Haemophilus influenzae passent spontanément à l’état de compétence dans certaines

conditions. La transformation chez les bactéries est un mécanisme actif qui utilise des gènes spécifiques (notamment les gènes com). De très nombreuses bactéries dont on n’a jamais

observé de compétence naturelle possèdent ces gènes, ce qui suggère qu’elles peuvent entrer naturellement en compétence dans des conditions encore inconnues. Le mécanisme diffère d’une bactérie à l’autre : Haemophilus influenzae par exemple reconnaît une séquence spécifique de neuf paires de bases à sa surface, et intègre ensuite l’ADN sous forme double brin.
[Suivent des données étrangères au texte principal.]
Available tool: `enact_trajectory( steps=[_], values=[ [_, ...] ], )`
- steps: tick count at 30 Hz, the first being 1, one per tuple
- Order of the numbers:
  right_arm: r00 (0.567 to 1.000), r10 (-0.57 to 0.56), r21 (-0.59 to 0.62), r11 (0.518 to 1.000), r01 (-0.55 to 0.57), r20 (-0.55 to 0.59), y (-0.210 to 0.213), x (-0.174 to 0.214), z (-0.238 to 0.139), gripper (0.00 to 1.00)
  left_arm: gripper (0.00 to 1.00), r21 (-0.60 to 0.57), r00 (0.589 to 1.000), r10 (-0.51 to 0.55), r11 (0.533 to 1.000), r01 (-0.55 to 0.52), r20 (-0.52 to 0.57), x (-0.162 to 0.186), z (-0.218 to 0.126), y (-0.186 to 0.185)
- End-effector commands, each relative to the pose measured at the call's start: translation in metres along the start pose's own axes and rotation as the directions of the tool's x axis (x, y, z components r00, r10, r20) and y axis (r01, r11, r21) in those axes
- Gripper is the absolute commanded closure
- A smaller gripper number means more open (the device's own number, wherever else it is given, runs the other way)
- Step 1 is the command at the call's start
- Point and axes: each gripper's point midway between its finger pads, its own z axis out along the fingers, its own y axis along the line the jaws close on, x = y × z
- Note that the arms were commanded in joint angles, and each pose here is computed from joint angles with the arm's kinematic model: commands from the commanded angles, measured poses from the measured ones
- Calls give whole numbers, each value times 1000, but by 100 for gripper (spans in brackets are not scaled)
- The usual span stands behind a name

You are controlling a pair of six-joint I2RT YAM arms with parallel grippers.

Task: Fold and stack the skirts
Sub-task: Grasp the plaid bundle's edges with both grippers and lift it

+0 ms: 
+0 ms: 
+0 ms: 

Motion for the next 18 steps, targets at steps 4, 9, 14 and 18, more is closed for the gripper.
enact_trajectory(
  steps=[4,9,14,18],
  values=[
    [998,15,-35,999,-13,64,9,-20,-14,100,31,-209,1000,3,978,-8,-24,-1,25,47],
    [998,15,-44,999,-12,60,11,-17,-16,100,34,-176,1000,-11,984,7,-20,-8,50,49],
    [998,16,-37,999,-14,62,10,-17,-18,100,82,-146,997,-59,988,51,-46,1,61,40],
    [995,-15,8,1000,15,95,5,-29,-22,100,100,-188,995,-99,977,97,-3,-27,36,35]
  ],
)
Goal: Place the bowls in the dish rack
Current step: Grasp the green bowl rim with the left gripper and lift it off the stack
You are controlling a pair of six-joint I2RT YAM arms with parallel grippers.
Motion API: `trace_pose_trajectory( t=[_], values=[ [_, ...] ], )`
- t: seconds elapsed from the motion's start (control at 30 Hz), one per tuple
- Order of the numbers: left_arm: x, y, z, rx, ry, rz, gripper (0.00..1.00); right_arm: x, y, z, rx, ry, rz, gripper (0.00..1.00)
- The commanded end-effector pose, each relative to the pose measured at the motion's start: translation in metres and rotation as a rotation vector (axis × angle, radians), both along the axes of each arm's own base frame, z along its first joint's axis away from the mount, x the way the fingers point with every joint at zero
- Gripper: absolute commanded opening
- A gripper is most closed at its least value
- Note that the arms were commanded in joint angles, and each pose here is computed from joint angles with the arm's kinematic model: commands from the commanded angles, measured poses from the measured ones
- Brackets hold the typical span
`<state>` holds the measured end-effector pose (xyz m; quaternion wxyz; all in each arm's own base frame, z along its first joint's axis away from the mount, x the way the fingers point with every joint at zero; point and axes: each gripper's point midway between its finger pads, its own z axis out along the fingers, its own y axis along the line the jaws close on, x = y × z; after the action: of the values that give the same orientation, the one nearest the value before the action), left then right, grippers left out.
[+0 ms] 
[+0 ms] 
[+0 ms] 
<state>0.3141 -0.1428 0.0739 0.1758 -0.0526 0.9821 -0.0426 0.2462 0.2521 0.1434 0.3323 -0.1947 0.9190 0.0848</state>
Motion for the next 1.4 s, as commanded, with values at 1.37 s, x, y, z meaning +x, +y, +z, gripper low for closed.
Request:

Cependant, certaines bactéries ne semblent pas posséder de tel mécanisme de reconnaissance de séquences et internalisent l’ADN en dégradant l’un des brins. Dans ce cas, pour un ADN non auto-réplicatif, le succès du transfert dépendra du degré de similarité de la séquence avec le chromosome. En effet, dans ce mode de transfert horizontal particulièrement (mais pas seulement), l’étape de recombinaison homologue est critique. D’ordinaire, seul un ADN présentant un fort degré de similarité avec le chromosome sur une portion de séquence de longueur variable selon les bactéries, pourra recombiner. Cependant, dans certaines conditions, comme pendant un stress important ou lorsque des gènes contrôlant la spécificité de l’appariement des deux brins d’ADN sont mutés, des événements de recombinaison hétérologue peuvent avoir lieu, et provoquer l’intégration de l’ADN d’une espèces éloignée.